Data items
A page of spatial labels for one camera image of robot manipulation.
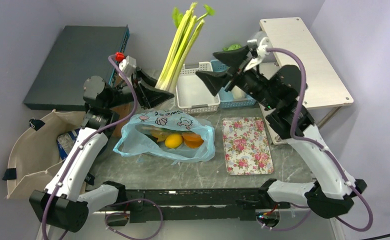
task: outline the white plastic basket
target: white plastic basket
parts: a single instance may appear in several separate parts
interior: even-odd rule
[[[187,114],[217,111],[220,98],[213,96],[203,81],[195,75],[198,70],[213,71],[208,61],[184,64],[176,85],[177,106]]]

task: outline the floral tray
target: floral tray
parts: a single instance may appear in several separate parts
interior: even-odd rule
[[[273,173],[269,142],[260,117],[223,118],[223,143],[230,175]]]

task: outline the blue plastic bag
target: blue plastic bag
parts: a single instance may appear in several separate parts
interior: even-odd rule
[[[201,136],[204,143],[198,148],[189,148],[182,143],[177,148],[167,148],[164,142],[157,144],[144,134],[143,128],[150,126],[173,131],[191,131]],[[123,157],[139,154],[151,154],[178,162],[206,162],[214,157],[214,128],[204,119],[196,119],[177,111],[152,111],[134,115],[121,129],[121,139],[115,145],[114,152]]]

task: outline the white shelf
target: white shelf
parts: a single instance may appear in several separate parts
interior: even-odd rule
[[[305,92],[303,105],[311,109],[348,106],[354,100],[343,82],[320,49],[316,40],[300,17],[270,18],[260,20],[261,29],[266,32],[274,48],[282,48],[296,54],[305,67],[308,89]],[[274,53],[279,66],[297,65],[289,56]],[[274,71],[270,63],[260,65],[260,72],[268,74]],[[264,117],[270,111],[264,111]],[[277,134],[268,126],[274,144],[285,144],[276,141]]]

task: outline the bag handle
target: bag handle
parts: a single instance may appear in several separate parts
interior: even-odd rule
[[[3,174],[2,180],[16,180],[17,179],[17,168],[7,168]]]
[[[28,121],[28,127],[34,129],[35,131],[39,130],[45,125],[44,121],[40,119],[32,118]]]

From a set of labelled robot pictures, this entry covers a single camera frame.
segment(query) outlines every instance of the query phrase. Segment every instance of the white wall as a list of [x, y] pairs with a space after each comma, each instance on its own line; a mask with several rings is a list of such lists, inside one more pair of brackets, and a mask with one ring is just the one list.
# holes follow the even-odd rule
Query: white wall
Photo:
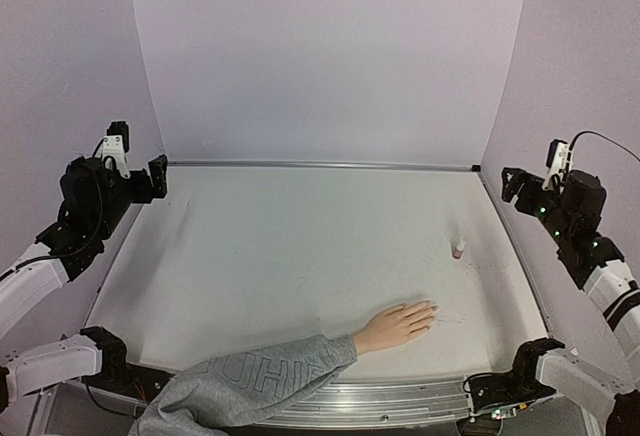
[[134, 0], [173, 160], [470, 166], [522, 0]]
[[[525, 0], [516, 47], [483, 172], [499, 194], [503, 166], [541, 174], [549, 142], [588, 128], [640, 152], [640, 0]], [[640, 165], [585, 136], [576, 167], [608, 190], [601, 231], [640, 274]], [[504, 208], [560, 339], [585, 358], [624, 376], [616, 341], [584, 293], [556, 260], [534, 218]]]
[[[0, 0], [0, 267], [22, 254], [57, 215], [68, 162], [91, 153], [109, 122], [130, 123], [132, 166], [162, 149], [131, 0]], [[82, 327], [133, 212], [106, 253], [0, 342], [12, 349]], [[34, 397], [0, 416], [6, 435], [26, 433]]]

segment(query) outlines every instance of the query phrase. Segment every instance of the gray sweatshirt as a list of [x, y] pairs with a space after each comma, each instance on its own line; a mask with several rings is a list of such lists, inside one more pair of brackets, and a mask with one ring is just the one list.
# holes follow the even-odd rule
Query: gray sweatshirt
[[351, 336], [324, 336], [204, 361], [176, 375], [129, 436], [224, 436], [213, 428], [270, 418], [334, 381], [357, 360]]

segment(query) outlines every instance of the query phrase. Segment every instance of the human hand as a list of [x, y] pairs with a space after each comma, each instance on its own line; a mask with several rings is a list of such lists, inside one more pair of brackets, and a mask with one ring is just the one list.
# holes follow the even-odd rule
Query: human hand
[[352, 335], [358, 355], [393, 348], [422, 336], [436, 320], [438, 306], [422, 301], [412, 306], [400, 304], [385, 309]]

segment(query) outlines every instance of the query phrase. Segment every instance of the finger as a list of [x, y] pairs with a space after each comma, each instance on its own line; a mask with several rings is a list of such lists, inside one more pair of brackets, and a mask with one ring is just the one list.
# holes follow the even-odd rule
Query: finger
[[412, 330], [420, 329], [426, 325], [433, 324], [435, 320], [436, 320], [436, 317], [433, 314], [429, 314], [426, 316], [423, 315], [421, 318], [416, 318], [415, 321], [409, 322], [409, 327]]
[[409, 341], [411, 341], [412, 339], [419, 338], [420, 336], [422, 336], [425, 333], [428, 333], [430, 329], [431, 329], [431, 326], [425, 326], [422, 329], [418, 329], [416, 331], [411, 331], [411, 333], [409, 334]]
[[408, 308], [406, 308], [404, 310], [404, 315], [405, 317], [408, 317], [418, 312], [433, 312], [436, 309], [438, 309], [438, 306], [436, 306], [431, 301], [422, 301], [418, 304], [414, 304], [413, 306], [409, 306]]
[[382, 314], [388, 315], [388, 314], [393, 314], [393, 313], [397, 313], [398, 311], [402, 311], [403, 309], [405, 309], [407, 307], [406, 304], [402, 303], [402, 304], [398, 304], [396, 306], [392, 306], [389, 309], [385, 309]]

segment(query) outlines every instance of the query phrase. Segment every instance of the robotic arm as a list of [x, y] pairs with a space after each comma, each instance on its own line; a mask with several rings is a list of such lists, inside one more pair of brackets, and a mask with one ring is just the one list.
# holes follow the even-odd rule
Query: robotic arm
[[[104, 252], [131, 204], [148, 204], [167, 194], [167, 158], [130, 171], [129, 127], [114, 122], [90, 158], [72, 161], [60, 180], [63, 203], [55, 223], [0, 276], [0, 339], [38, 302], [79, 277]], [[13, 353], [0, 366], [0, 411], [34, 390], [67, 379], [117, 371], [126, 347], [102, 328], [88, 328], [66, 340]]]
[[602, 312], [624, 351], [633, 384], [580, 361], [554, 339], [524, 343], [513, 369], [467, 380], [473, 411], [494, 419], [515, 415], [556, 390], [589, 411], [608, 435], [640, 430], [640, 290], [624, 256], [598, 231], [606, 191], [600, 180], [572, 170], [572, 145], [555, 140], [546, 178], [519, 168], [502, 171], [502, 199], [535, 216], [558, 245], [558, 258]]

TASK DESCRIPTION:
From the first line of the entries above through the line with "From a set of", set down each line exactly and drop the pictures.

YOUR RESPONSE:
A page of spatial labels for one camera image of robot manipulation.
task: outline the white plastic basket
target: white plastic basket
parts: a single instance may appear in several separate parts
interior: even-odd rule
[[[187,114],[217,111],[220,98],[213,96],[203,81],[195,75],[198,70],[213,71],[208,61],[184,64],[176,85],[177,106]]]

task: outline the floral tray
target: floral tray
parts: a single instance may appear in several separate parts
interior: even-odd rule
[[[273,173],[269,142],[260,117],[223,118],[223,143],[230,175]]]

task: outline the blue plastic bag
target: blue plastic bag
parts: a single instance may appear in several separate parts
interior: even-odd rule
[[[201,136],[204,143],[198,148],[189,148],[182,143],[177,148],[167,148],[164,142],[157,144],[144,134],[143,128],[150,126],[173,131],[191,131]],[[123,157],[139,154],[151,154],[178,162],[206,162],[214,157],[214,128],[204,119],[196,119],[177,111],[152,111],[134,115],[121,129],[121,139],[115,145],[114,152]]]

task: outline the white shelf
target: white shelf
parts: a single instance may appear in several separate parts
interior: even-odd rule
[[[305,92],[303,105],[311,109],[348,106],[354,100],[343,82],[320,49],[316,40],[300,17],[270,18],[260,20],[261,29],[266,32],[274,48],[282,48],[296,54],[305,67],[308,89]],[[274,53],[279,66],[297,65],[289,56]],[[274,71],[270,63],[260,65],[260,72],[268,74]],[[264,117],[270,111],[264,111]],[[277,134],[268,126],[274,144],[285,144],[276,141]]]

task: outline the bag handle
target: bag handle
parts: a single instance may appear in several separate parts
interior: even-odd rule
[[[3,174],[2,180],[16,180],[17,179],[17,168],[7,168]]]
[[[28,121],[28,127],[34,129],[35,131],[39,130],[45,125],[44,121],[40,119],[32,118]]]

From a set of labelled robot pictures, this entry covers a single camera frame.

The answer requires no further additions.